Which lines below contain the word "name"? Copy each one.
= = = =
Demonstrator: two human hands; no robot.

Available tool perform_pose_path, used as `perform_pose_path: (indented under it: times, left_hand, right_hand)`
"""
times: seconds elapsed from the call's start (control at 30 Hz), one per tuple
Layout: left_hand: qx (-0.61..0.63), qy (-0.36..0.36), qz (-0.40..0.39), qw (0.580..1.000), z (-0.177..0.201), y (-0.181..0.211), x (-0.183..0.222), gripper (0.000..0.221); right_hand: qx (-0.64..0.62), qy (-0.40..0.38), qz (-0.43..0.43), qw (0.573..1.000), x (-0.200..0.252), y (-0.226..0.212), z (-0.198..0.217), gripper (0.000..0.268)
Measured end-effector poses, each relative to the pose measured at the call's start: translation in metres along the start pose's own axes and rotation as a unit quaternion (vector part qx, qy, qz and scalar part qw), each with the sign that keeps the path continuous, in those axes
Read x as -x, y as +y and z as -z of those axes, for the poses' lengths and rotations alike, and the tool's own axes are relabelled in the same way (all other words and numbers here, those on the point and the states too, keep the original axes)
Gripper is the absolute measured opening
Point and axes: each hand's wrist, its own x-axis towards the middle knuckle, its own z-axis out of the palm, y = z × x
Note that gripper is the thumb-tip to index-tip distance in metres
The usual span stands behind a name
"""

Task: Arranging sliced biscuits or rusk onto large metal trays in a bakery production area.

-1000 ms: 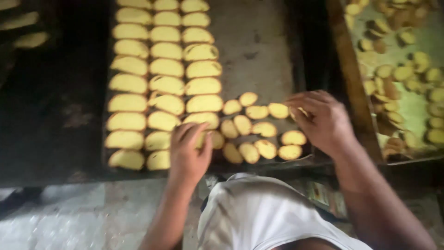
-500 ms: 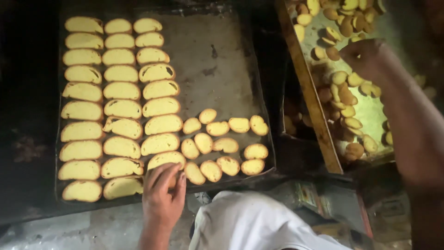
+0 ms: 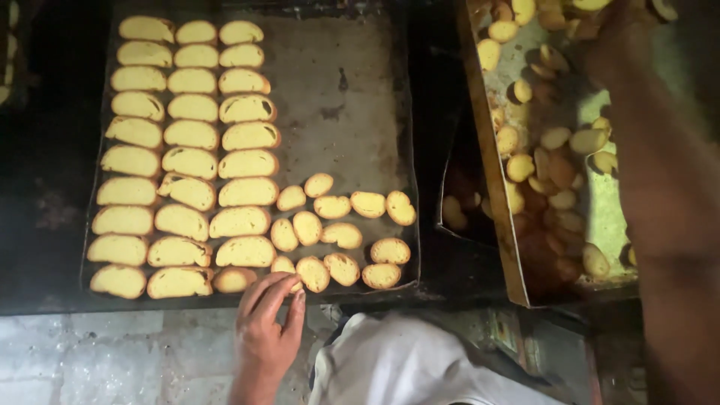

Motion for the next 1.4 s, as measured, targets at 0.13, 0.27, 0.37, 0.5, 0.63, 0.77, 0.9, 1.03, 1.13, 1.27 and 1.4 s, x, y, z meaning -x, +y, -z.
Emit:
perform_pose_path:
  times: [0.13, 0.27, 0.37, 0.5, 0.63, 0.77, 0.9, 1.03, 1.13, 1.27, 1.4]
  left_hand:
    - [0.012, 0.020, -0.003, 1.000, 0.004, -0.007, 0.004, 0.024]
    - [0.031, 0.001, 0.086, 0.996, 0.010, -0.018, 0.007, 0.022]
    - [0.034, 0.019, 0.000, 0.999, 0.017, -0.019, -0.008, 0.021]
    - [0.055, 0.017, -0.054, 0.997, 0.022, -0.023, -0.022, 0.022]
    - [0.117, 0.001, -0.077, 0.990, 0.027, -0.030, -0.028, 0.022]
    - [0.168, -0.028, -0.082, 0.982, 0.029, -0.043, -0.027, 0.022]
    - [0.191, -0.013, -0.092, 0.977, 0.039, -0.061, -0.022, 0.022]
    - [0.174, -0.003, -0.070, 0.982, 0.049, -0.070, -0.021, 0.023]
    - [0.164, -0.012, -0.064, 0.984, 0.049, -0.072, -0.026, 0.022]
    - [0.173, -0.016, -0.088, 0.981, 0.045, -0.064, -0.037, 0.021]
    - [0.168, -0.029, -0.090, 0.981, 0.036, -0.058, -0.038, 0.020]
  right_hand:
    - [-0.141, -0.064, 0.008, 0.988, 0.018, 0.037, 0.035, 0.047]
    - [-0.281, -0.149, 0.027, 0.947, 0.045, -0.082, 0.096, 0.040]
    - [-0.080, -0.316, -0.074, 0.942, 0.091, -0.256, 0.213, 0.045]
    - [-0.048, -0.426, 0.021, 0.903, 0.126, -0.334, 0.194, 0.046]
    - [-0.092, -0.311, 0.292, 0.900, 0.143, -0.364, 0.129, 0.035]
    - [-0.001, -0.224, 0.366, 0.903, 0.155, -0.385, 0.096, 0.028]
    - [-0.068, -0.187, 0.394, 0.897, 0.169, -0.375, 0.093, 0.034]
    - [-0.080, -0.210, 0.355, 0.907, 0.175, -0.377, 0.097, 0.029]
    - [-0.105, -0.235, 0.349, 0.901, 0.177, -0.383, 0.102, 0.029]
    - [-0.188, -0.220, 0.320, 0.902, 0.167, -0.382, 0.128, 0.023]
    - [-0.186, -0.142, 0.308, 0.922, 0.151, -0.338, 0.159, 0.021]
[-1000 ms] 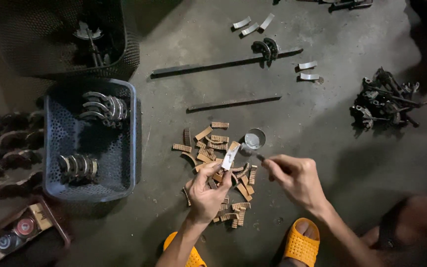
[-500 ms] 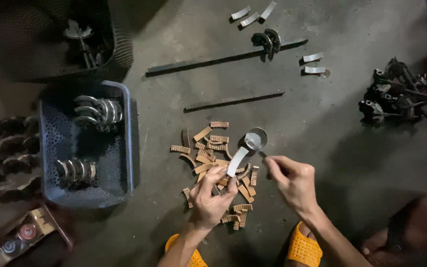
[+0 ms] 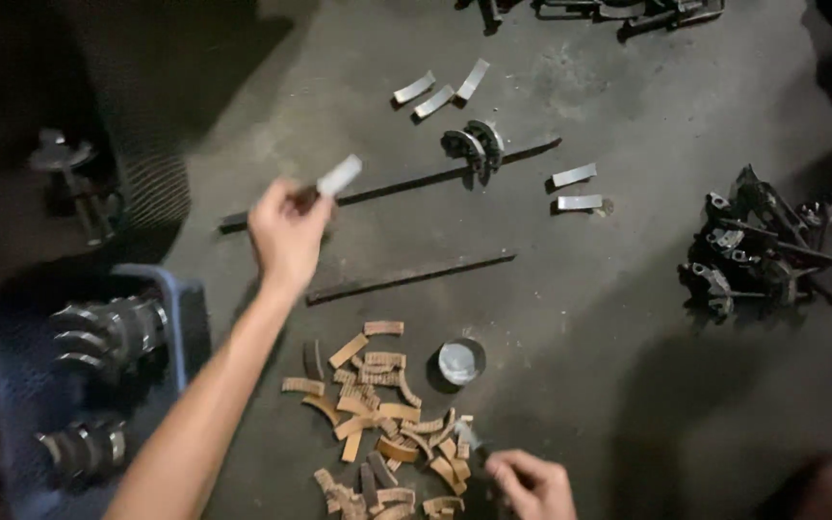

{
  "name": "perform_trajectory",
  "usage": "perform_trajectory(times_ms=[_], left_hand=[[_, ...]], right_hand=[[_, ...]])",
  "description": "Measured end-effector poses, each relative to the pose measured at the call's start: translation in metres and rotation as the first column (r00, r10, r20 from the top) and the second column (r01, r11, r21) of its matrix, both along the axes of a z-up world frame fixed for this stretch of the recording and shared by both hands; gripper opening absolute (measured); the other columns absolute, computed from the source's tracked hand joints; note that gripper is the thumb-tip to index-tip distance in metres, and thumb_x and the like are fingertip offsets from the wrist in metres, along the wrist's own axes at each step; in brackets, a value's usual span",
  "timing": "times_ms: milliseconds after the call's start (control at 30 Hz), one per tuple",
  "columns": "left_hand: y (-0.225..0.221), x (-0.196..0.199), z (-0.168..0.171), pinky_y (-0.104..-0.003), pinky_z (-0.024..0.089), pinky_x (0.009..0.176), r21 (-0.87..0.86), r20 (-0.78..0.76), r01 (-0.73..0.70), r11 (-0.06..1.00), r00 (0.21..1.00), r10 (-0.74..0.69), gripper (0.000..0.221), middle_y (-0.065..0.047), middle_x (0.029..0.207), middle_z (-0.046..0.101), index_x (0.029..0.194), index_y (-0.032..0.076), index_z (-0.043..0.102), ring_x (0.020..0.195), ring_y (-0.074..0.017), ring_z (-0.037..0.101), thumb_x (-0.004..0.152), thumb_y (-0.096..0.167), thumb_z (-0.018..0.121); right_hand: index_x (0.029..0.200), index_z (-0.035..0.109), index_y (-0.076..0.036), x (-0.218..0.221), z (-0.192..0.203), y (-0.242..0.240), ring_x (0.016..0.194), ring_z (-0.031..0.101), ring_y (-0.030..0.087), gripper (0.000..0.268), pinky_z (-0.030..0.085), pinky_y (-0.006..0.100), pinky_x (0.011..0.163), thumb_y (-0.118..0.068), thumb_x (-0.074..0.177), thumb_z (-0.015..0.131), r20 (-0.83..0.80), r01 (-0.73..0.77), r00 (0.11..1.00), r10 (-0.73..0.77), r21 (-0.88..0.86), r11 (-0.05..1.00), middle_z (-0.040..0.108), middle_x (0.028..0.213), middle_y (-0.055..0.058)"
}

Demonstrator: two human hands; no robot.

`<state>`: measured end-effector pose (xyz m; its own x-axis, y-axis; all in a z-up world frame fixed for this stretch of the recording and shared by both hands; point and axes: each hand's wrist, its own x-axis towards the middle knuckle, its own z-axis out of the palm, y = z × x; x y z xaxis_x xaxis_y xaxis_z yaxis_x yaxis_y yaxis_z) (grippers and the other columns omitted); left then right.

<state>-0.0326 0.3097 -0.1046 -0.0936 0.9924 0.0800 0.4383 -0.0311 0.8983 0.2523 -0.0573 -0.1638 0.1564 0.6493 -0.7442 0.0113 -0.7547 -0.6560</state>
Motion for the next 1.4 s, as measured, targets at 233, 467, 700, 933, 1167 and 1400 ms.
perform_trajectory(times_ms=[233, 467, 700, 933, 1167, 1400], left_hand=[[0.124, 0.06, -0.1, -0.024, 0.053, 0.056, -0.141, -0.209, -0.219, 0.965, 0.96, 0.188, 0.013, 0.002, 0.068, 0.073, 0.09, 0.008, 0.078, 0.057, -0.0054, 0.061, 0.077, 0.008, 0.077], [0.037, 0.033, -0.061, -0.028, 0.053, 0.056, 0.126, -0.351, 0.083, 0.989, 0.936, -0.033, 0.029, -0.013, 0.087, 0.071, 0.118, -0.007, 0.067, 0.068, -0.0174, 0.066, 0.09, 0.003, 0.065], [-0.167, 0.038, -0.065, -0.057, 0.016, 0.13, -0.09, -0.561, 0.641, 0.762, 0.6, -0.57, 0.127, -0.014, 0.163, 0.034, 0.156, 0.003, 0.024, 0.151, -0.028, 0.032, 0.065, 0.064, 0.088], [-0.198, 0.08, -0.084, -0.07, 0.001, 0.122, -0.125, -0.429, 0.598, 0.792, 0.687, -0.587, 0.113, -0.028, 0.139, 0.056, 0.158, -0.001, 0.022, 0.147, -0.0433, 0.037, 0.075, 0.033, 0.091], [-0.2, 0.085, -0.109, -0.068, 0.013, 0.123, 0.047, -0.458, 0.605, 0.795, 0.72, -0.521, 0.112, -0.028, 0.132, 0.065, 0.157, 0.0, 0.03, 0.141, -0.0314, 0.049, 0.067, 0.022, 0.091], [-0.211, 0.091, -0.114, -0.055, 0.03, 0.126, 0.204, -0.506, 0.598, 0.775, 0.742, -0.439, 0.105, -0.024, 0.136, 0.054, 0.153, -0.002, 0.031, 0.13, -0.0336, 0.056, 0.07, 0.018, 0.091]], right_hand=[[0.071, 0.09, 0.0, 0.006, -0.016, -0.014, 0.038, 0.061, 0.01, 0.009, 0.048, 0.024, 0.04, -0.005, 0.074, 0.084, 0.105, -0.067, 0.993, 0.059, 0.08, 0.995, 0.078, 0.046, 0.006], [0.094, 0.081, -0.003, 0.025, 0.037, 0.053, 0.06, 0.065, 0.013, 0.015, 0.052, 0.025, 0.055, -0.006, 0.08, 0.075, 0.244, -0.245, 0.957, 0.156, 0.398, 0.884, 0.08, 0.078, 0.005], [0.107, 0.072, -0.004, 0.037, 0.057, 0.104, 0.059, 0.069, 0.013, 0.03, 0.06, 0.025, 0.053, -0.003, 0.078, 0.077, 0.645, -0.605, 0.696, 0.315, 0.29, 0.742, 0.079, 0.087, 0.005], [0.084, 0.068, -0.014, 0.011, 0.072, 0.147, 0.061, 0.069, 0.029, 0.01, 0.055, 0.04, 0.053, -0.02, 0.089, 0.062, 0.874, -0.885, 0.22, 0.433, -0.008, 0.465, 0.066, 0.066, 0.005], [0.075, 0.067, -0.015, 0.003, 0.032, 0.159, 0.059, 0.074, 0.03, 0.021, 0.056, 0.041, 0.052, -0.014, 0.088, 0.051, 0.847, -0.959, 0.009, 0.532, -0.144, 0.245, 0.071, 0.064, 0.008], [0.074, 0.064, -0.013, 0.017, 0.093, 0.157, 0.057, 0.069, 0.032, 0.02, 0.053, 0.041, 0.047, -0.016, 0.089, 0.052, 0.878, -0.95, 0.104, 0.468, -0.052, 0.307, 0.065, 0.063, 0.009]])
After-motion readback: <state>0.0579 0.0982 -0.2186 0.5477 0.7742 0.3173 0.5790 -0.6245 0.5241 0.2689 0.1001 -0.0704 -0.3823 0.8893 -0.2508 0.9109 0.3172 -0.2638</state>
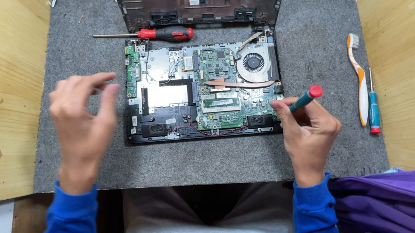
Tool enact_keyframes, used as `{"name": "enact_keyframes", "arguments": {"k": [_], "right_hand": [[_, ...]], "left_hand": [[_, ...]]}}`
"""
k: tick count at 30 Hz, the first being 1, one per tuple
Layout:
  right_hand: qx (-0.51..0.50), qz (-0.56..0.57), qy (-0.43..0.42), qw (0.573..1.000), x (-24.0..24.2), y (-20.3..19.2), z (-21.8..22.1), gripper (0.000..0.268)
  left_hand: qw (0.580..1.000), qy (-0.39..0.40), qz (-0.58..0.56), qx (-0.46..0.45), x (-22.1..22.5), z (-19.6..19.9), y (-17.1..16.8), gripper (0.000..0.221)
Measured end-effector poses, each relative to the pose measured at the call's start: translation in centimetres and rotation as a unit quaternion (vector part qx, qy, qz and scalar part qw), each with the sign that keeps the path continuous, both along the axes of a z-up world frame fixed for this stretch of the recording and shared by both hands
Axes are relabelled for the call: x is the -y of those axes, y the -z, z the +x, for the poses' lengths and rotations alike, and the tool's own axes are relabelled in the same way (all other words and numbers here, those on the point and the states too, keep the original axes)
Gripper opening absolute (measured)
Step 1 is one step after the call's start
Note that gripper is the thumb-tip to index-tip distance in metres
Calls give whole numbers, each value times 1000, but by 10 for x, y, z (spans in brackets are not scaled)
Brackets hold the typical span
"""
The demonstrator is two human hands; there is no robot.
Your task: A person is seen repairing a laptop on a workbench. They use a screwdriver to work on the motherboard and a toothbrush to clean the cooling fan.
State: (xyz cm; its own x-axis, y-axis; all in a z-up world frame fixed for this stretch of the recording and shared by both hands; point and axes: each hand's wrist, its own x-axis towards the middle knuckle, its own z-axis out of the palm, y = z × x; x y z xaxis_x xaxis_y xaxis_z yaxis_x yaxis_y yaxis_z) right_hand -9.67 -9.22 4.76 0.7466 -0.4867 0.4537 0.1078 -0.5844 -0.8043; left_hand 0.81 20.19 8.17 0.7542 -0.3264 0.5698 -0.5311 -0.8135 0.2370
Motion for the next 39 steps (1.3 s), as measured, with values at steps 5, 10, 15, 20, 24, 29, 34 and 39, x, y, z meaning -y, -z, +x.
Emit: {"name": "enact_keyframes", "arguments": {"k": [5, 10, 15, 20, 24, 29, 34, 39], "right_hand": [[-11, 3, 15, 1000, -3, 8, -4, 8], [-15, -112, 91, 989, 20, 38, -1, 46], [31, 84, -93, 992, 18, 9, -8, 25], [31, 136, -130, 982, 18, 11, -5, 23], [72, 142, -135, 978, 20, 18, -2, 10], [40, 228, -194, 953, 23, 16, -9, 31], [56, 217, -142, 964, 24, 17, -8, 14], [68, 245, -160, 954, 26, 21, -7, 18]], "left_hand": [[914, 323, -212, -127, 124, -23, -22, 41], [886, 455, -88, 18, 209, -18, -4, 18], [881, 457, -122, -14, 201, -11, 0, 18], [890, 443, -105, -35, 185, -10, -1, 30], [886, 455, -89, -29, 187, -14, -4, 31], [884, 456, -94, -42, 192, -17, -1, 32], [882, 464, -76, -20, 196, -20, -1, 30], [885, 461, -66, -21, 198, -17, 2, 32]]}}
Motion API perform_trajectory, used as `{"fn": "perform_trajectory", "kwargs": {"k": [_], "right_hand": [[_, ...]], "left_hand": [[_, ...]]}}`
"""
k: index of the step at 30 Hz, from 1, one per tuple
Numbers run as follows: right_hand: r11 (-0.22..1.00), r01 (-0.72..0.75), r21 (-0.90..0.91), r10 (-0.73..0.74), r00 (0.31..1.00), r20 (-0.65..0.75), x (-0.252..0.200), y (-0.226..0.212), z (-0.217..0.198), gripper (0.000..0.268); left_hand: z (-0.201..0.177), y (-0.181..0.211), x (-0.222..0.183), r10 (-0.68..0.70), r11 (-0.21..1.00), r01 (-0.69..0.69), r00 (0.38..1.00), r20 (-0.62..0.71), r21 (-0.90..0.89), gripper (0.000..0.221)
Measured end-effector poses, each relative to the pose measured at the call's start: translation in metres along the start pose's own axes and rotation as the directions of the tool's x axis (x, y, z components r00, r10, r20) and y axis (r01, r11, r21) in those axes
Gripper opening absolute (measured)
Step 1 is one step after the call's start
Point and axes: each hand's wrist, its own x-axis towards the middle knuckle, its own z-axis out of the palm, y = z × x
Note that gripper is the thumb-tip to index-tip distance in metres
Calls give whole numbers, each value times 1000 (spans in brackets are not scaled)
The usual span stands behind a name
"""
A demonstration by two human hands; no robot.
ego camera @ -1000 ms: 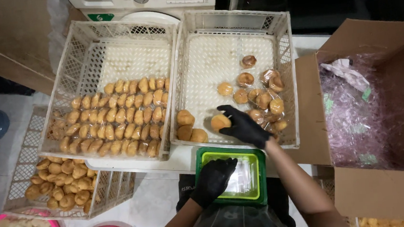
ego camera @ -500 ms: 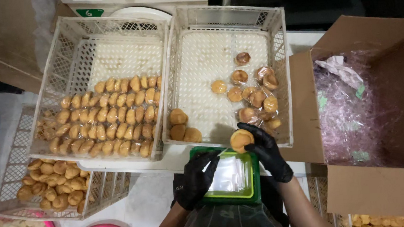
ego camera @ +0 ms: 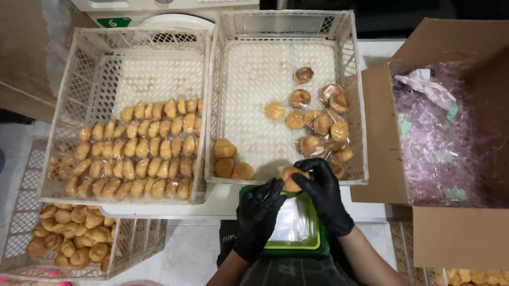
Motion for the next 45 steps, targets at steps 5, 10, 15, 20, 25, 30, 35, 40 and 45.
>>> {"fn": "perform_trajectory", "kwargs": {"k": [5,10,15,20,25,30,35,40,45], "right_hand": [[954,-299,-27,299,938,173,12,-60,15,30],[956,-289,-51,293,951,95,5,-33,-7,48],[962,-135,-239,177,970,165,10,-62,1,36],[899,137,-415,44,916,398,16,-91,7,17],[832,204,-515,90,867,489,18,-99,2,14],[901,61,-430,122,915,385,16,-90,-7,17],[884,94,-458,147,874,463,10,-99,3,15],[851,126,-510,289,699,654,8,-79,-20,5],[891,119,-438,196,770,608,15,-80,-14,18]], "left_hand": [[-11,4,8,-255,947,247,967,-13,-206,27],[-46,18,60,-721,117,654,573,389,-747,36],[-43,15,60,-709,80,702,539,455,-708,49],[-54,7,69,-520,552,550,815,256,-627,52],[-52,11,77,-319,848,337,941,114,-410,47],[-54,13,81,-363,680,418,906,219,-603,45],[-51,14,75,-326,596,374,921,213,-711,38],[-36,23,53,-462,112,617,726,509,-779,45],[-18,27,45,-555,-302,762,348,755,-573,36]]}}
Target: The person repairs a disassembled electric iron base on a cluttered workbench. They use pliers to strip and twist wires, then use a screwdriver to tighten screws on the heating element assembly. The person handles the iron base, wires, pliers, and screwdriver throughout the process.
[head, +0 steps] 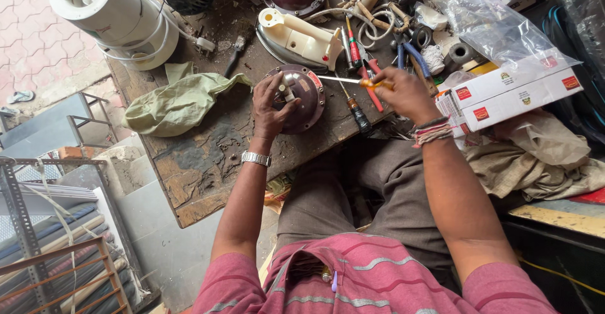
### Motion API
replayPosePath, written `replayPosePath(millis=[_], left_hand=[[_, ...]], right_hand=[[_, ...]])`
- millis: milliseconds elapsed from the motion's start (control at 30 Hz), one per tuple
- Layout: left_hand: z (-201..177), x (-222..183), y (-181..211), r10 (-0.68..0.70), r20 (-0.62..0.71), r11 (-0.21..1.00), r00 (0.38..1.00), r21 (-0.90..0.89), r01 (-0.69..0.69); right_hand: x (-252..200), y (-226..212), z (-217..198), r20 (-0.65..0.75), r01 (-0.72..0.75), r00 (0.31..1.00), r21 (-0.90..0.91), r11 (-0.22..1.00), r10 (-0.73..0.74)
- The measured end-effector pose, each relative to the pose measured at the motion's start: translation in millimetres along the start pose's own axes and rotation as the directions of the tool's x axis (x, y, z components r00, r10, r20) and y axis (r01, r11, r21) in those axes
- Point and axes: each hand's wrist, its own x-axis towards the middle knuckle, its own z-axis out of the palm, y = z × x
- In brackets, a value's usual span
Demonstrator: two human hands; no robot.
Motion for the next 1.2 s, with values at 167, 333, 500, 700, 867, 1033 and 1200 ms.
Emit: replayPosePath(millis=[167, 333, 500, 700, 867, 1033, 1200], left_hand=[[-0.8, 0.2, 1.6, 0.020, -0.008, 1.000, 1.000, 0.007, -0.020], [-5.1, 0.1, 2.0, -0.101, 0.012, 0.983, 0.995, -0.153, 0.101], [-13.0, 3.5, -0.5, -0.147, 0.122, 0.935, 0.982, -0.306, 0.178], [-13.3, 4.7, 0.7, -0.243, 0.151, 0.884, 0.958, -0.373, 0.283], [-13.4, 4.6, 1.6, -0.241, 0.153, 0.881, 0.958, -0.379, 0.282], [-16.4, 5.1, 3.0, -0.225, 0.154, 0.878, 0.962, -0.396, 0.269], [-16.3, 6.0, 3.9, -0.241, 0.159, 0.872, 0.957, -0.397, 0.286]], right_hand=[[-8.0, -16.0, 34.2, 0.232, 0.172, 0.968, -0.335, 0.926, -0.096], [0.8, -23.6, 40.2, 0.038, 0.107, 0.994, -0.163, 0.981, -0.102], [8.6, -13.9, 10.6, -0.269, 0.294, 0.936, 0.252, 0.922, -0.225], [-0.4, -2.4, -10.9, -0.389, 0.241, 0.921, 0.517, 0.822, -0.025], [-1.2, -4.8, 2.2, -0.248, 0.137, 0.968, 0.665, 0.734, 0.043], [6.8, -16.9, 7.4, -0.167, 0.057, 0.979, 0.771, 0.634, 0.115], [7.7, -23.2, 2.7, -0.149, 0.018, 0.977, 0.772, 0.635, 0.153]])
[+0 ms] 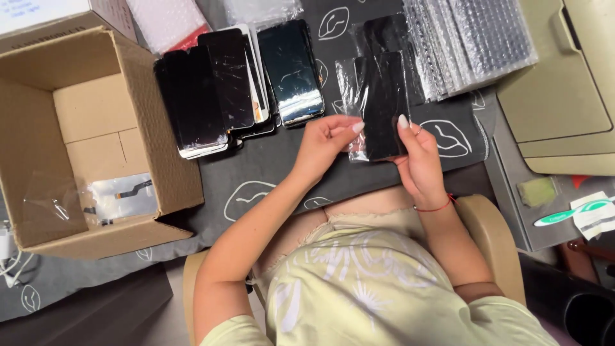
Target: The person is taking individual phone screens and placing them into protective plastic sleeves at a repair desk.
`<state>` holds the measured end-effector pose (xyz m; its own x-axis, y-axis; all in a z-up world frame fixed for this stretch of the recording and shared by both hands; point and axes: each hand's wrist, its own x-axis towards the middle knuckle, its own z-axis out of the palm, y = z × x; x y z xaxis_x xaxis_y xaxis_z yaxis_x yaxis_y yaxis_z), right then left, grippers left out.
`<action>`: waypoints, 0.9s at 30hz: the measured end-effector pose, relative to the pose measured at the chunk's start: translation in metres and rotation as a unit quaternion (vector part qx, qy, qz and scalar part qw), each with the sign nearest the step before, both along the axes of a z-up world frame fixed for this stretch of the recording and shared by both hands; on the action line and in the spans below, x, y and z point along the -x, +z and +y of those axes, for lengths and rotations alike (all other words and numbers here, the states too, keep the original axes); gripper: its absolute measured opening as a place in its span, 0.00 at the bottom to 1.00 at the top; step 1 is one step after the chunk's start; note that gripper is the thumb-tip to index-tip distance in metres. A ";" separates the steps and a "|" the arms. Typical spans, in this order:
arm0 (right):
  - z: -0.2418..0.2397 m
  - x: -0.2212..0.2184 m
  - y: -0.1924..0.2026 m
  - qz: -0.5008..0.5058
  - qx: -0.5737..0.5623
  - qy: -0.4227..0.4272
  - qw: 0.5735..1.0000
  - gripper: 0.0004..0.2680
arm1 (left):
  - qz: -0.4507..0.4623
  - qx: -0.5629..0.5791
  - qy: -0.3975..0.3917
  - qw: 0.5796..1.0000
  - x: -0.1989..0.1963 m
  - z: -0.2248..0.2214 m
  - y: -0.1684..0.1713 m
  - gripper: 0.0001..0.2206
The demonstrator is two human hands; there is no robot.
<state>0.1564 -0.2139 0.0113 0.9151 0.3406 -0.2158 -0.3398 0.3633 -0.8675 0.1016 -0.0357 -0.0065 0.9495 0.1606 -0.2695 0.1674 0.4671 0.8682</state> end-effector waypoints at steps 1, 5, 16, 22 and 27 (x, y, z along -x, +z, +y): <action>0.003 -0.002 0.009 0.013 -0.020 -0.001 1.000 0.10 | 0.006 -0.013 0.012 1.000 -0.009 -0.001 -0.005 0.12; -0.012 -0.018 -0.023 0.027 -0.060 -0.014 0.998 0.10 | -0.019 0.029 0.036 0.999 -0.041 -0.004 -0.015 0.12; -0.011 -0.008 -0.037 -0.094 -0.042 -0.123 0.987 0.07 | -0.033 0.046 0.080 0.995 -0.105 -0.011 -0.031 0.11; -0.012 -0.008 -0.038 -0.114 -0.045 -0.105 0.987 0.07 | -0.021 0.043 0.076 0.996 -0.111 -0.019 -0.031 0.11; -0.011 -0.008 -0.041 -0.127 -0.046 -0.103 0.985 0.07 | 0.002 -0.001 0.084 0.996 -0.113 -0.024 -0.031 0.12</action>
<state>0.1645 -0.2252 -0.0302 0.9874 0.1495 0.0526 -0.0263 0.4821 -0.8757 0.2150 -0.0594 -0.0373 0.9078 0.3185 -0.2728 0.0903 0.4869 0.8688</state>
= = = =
**Reply:**
The usual span stands behind a name
  "name": "perform_trajectory",
Tool enact_keyframes, used as `{"name": "enact_keyframes", "arguments": {"k": [_], "right_hand": [[_, ...]], "left_hand": [[_, ...]]}}`
Emit: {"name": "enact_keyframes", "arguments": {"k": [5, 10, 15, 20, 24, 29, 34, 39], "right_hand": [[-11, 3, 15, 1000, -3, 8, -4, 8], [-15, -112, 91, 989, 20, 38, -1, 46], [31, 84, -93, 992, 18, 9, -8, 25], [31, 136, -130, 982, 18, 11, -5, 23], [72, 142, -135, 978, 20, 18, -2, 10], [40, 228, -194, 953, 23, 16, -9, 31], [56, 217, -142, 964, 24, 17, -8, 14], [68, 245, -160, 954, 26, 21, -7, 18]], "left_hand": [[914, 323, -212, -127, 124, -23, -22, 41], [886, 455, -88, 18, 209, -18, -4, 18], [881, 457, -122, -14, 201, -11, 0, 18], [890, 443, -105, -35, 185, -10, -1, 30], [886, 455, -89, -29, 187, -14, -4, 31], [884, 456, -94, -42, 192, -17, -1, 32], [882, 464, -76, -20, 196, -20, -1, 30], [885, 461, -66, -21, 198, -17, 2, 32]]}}
The usual span stands behind a name

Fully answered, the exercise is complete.